## Prompt
Set down exactly the lines below, starting at the one that contains "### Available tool" and ending at the one that contains "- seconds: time", with both of those lines included and nothing else.

┄┄┄┄┄┄

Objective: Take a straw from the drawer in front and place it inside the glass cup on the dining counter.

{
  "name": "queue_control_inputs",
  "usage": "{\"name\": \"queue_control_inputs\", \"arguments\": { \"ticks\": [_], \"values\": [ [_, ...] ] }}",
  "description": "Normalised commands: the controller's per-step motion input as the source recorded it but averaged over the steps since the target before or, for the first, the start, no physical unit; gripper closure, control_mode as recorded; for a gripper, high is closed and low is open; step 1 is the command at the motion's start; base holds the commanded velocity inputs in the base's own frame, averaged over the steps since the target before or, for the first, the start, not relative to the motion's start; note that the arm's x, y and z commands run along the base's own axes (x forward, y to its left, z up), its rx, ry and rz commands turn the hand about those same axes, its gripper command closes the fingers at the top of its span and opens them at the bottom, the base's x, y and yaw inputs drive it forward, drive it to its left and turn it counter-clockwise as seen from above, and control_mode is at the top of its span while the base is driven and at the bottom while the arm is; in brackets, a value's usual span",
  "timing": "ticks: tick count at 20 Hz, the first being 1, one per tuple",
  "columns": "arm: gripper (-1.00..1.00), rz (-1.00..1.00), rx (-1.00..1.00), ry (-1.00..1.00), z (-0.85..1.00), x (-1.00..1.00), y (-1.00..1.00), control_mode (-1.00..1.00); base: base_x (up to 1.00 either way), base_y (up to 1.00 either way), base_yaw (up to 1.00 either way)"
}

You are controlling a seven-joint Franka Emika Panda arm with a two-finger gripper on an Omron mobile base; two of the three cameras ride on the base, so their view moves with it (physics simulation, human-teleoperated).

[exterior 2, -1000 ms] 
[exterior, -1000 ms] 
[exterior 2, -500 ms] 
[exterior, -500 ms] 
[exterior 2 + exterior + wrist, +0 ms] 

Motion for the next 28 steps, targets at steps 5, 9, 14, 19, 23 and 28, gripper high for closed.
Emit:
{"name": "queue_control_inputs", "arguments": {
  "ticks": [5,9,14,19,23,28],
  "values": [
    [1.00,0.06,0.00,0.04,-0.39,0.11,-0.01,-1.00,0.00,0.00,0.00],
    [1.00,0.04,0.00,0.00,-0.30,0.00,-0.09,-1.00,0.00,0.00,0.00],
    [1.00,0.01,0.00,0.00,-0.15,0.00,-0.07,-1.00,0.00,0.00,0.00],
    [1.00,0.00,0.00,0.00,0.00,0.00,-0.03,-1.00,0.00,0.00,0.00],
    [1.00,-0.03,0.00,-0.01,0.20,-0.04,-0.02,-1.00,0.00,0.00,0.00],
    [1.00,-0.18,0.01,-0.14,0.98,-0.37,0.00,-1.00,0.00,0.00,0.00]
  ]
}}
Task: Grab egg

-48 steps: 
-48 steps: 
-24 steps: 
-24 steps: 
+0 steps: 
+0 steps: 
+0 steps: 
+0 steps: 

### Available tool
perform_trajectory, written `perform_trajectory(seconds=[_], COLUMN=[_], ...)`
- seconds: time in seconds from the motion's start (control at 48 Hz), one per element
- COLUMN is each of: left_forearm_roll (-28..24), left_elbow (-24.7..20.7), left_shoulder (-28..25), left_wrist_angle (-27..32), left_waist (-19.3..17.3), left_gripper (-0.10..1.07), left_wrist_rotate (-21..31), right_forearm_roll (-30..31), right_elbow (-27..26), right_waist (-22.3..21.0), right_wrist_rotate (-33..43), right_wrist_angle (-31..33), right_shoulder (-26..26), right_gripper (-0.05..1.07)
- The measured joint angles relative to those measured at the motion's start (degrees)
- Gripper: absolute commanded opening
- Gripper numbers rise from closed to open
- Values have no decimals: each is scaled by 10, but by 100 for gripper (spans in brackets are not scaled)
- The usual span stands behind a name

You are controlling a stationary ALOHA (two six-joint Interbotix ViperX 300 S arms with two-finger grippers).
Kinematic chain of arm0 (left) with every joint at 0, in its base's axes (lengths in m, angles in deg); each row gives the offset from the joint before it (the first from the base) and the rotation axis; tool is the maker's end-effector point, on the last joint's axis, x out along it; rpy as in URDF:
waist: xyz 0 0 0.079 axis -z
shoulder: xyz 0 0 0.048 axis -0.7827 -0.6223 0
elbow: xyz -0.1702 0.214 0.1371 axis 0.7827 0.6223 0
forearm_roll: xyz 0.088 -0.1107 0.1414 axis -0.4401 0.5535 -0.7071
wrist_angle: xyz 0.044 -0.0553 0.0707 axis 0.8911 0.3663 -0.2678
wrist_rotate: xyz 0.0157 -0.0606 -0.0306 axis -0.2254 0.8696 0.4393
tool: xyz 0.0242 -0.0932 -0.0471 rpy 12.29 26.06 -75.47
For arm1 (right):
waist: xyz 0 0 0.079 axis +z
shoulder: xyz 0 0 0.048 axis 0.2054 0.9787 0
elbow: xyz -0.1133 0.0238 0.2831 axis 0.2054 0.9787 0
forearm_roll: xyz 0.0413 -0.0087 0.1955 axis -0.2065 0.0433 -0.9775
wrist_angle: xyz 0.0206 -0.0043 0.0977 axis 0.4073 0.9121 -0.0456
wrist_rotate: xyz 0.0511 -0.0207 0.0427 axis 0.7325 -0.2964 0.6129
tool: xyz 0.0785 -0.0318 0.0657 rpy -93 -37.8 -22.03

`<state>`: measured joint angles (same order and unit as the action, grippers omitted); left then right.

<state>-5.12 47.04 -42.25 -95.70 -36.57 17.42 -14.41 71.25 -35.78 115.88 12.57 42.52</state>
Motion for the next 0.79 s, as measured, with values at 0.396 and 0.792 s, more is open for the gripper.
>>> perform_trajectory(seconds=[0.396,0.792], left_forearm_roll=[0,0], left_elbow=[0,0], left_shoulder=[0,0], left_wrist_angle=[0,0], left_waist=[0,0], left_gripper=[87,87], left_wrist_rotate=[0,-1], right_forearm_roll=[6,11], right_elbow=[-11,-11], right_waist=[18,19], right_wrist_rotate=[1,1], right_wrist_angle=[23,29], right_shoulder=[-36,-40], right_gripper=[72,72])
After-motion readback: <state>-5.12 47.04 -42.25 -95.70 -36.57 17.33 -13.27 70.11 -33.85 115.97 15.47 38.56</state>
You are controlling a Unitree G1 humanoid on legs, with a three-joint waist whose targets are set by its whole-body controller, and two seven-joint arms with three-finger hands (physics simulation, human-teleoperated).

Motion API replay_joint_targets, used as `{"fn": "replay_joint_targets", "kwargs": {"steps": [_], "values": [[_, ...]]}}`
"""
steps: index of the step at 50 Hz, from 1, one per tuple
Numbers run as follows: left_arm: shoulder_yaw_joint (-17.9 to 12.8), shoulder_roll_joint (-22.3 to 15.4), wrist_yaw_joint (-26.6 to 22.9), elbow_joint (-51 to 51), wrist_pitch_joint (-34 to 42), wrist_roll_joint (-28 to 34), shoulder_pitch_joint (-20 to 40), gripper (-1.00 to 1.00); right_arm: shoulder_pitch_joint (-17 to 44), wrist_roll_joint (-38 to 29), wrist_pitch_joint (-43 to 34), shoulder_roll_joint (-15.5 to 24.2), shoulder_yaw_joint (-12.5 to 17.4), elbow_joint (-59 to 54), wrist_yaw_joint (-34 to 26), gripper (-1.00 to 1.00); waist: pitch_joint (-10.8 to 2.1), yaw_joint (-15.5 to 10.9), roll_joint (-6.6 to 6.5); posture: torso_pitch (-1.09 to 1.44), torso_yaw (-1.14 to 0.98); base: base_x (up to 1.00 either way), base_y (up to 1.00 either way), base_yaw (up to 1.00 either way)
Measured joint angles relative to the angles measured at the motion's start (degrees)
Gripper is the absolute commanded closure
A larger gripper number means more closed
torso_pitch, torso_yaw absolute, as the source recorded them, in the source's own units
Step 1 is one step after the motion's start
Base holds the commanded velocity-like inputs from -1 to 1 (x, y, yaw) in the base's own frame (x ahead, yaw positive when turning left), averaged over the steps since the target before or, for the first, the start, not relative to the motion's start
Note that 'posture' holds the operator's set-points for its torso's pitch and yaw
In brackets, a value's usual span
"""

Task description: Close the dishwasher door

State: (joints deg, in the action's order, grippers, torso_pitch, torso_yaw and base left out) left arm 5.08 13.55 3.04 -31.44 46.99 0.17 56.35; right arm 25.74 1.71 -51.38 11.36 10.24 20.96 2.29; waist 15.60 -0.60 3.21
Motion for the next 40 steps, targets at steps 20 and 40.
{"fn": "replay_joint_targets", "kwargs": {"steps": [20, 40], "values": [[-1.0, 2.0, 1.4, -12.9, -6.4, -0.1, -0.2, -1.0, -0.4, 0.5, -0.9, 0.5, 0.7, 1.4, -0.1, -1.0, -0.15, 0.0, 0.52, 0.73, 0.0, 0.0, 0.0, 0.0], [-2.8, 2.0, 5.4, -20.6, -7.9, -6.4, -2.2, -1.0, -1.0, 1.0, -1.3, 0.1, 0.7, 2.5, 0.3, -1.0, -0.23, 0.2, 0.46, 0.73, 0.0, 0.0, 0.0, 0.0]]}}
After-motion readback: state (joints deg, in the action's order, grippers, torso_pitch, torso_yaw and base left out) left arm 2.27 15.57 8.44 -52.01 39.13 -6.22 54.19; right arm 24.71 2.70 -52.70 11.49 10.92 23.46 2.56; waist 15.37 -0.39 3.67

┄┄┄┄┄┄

## Task output
### Available tool
perform_trajectory, written `perform_trajectory(seconds=[_], COLUMN=[_], ...)`
- seconds: time in seconds from the motion's start (control at 48 Hz), one per element

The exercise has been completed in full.